• SUPPLIED DATA:

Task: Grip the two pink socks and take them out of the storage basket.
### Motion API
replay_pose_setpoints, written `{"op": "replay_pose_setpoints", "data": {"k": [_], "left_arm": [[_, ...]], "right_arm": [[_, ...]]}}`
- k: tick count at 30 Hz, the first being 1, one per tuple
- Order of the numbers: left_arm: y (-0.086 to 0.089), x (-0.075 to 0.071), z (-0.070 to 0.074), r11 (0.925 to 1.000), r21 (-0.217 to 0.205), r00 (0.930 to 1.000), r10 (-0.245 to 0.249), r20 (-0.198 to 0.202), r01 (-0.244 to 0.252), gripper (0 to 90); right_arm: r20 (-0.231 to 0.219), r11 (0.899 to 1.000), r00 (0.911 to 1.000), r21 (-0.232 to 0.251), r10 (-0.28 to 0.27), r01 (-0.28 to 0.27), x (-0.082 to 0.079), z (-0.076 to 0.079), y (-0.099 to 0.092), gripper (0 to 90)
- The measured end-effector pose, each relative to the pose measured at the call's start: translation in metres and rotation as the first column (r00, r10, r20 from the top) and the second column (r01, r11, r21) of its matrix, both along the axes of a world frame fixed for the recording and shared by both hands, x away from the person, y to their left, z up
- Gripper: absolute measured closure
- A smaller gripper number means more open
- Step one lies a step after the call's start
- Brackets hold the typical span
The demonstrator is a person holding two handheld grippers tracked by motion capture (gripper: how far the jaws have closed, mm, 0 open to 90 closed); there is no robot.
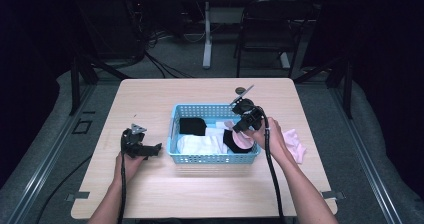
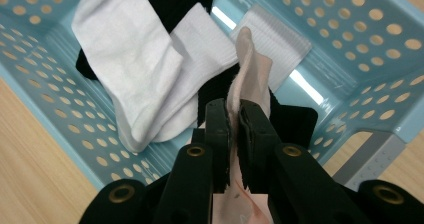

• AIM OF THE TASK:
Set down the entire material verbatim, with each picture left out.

• EXERCISE RESULT:
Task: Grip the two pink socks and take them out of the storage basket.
### Motion API
replay_pose_setpoints, written `{"op": "replay_pose_setpoints", "data": {"k": [_], "left_arm": [[_, ...]], "right_arm": [[_, ...]]}}`
- k: tick count at 30 Hz, the first being 1, one per tuple
- Order of the numbers: left_arm: y (-0.086 to 0.089), x (-0.075 to 0.071), z (-0.070 to 0.074), r11 (0.925 to 1.000), r21 (-0.217 to 0.205), r00 (0.930 to 1.000), r10 (-0.245 to 0.249), r20 (-0.198 to 0.202), r01 (-0.244 to 0.252), gripper (0 to 90); right_arm: r20 (-0.231 to 0.219), r11 (0.899 to 1.000), r00 (0.911 to 1.000), r21 (-0.232 to 0.251), r10 (-0.28 to 0.27), r01 (-0.28 to 0.27), x (-0.082 to 0.079), z (-0.076 to 0.079), y (-0.099 to 0.092), gripper (0 to 90)
- The measured end-effector pose, each relative to the pose measured at the call's start: translation in metres and rotation as the first column (r00, r10, r20 from the top) and the second column (r01, r11, r21) of its matrix, both along the axes of a world frame fixed for the recording and shared by both hands, x away from the person, y to their left, z up
- Gripper: absolute measured closure
- A smaller gripper number means more open
- Step one lies a step after the call's start
- Brackets hold the typical span
The demonstrator is a person holding two handheld grippers tracked by motion capture (gripper: how far the jaws have closed, mm, 0 open to 90 closed); there is no robot.

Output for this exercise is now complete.